Everytime you connect to a web page and make an HTML/CSS request your browser sends information about your computer as a way to optimize the webpage (screen size, resolution, operating system, JavaScript settings, IP, internet connection, and many more attributes). This information put together essentially forms a fingerprint that is unique to you. It can be saved and used to track you across multiple web pages without having to use cookies or other more invasive tracking methods. It's like a digital form of facial recognition.
Here is a webpage that helps you determine how unique is your fingerprint (and therefore how identifiable):
https://amiunique.org/
Just know that sites like this are useless if you don't understand the results. There are anti-fingerprinting techniques that add random noise to your fingerprint. This might result in these kind of tests claiming you have a completely unique fingerprint, even though the anti-fingerprinting mechanisms randomise the fingerprint for every site, browser session, etc. (depending on the config). This would mean that you are relatively „safe“ from fingerprinting because you never have the same print twice but tests think you are very vulnerable because it's still a random “unique“ fingerprint.
Oh that's cool, I was wondering what was the best way to beat it.

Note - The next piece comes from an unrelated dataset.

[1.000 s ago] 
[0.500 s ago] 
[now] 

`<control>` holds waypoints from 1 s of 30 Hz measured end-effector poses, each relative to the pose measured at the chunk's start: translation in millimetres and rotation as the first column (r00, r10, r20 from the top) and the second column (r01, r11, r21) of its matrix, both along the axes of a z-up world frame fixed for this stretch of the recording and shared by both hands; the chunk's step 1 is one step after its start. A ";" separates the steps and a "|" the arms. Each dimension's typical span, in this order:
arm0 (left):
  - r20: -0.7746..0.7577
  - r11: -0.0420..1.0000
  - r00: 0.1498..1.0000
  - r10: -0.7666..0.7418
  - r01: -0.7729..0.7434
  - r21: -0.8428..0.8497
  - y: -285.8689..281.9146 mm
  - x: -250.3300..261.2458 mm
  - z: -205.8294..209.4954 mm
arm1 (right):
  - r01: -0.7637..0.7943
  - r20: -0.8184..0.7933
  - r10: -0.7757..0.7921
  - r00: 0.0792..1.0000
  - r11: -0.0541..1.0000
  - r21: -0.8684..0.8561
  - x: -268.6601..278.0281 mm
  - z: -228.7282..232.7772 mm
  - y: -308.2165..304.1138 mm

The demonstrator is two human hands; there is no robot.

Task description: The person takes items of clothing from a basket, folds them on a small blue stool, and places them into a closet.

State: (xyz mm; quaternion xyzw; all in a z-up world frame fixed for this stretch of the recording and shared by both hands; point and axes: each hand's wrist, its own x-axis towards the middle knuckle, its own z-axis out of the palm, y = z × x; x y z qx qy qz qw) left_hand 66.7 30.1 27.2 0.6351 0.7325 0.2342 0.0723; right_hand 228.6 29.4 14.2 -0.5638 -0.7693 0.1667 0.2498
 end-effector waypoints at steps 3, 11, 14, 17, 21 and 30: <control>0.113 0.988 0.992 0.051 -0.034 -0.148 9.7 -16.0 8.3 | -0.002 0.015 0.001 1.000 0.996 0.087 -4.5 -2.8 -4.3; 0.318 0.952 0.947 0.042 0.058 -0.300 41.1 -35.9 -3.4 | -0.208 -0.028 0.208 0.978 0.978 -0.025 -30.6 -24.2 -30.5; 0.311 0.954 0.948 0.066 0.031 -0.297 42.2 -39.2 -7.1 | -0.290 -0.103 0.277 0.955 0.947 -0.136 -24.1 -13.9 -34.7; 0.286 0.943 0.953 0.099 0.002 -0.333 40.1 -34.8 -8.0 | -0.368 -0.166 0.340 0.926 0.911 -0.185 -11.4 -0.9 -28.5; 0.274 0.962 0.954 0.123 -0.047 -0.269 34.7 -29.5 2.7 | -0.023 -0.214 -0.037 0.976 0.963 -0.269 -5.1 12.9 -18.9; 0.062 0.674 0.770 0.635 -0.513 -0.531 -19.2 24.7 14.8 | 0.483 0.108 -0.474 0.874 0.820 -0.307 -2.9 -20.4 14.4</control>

If this is true, they're doing a terrible job at it. For my sins, I help moderate a small sub for the city I live in. I'm 99% sure there are one or two right wing assholes with multiple accounts but I can't prove it.
Oh yeah, it’s easy enough to beat one you know how.
I’ve already been on Lemmy and learning its ins and outs since the reddit API debacle. Lemmy is not yet populated enough with good groups that cover all the topics I want, but everyone who wants to regain what Reddit used to be should join Lemmy because Reddit has burned themselves for good. It’s never gonna be anything but shit again.
P.S. all of us should encourage others to do the same.